> _TASK GOAL_: Scan the data below and pick out the lines containing the word "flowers".

> _INPUT DATA_:
<<<<
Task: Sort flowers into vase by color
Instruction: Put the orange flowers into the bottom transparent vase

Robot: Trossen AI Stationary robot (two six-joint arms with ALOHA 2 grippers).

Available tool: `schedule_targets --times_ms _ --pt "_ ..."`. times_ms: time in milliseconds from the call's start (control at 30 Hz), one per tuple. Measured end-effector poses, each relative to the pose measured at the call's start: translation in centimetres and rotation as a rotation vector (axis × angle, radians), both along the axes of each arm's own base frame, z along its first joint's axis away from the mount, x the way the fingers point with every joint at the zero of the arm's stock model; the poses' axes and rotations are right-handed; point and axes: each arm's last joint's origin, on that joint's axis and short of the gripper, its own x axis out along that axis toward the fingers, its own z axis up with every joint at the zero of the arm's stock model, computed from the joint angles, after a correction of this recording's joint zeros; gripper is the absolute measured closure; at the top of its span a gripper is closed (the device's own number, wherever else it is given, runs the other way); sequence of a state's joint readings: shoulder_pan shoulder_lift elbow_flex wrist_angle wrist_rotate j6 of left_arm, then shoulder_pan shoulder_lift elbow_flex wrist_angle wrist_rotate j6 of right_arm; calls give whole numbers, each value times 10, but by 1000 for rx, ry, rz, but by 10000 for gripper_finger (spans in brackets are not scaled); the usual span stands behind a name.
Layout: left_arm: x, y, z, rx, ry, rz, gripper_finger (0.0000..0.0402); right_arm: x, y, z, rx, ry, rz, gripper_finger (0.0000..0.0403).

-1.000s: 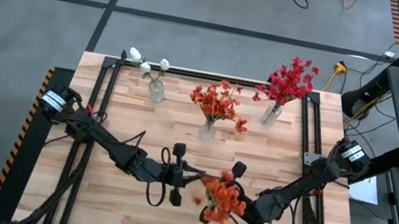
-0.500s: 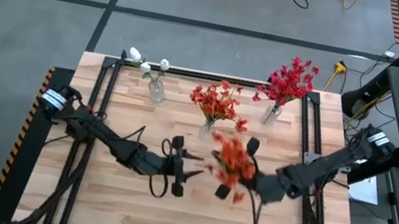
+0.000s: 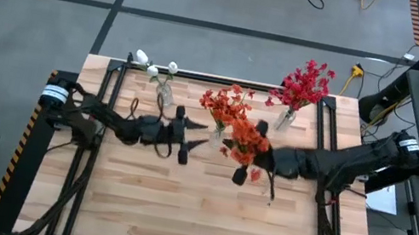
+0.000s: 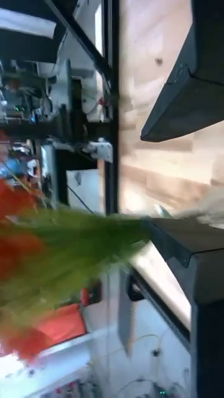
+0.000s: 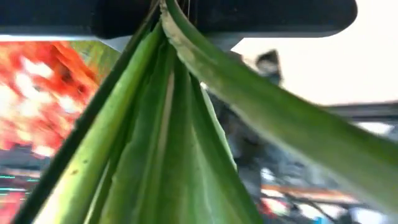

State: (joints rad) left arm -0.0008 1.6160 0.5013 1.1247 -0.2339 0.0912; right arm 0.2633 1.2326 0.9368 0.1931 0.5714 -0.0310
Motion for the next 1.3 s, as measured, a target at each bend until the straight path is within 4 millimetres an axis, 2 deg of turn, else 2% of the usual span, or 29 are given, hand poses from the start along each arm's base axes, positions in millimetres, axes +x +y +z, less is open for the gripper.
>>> schedule_targets --times_ms 133,267,400,567,833,1100,1300 --pt "8 17 -8 -23 20 -13 205 5 -26 2 29 -6 98 390" --pt "12 22 -12 -9 40 1 205 6 -34 3 20 -14 107 390" --pt "13 22 -14 -32 36 1 205 5 -33 4 8 -15 120 390" --pt "14 24 -26 -53 72 9 205 5 -33 4 16 -20 115 390" --pt "25 33 -38 -52 50 38 205 4 -19 10 42 -43 157 390" --pt "37 37 -39 -51 41 38 205 3 -11 14 30 -49 147 390" --pt "37 45 -40 -74 48 75 204 3 -12 14 11 -42 146 390"
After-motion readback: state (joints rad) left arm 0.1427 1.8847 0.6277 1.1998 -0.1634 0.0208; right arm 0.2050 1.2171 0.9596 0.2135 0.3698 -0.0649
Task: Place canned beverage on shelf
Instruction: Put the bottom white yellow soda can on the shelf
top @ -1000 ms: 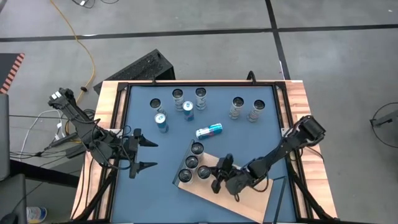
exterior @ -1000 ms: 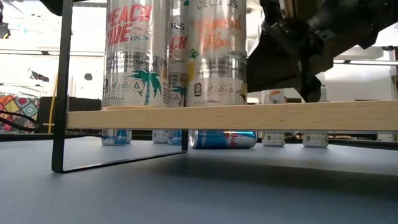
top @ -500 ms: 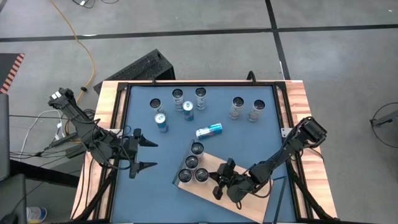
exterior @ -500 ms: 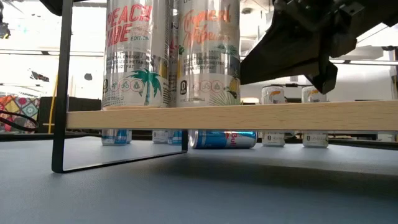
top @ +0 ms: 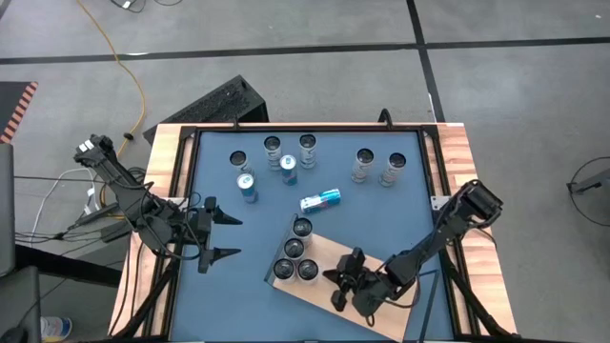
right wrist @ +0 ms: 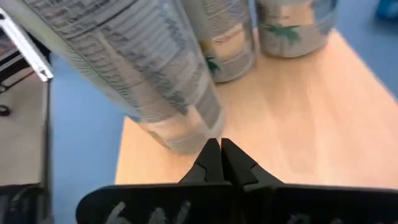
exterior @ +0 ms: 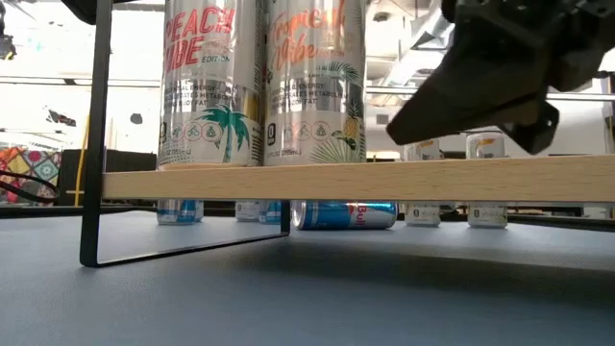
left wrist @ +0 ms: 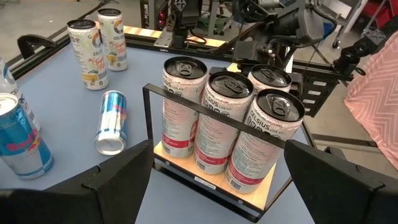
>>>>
> _EXERCISE OUTPUT_:
Task: Sort flowers into vase by color
Instruction: Put the orange flowers into the bottom transparent vase

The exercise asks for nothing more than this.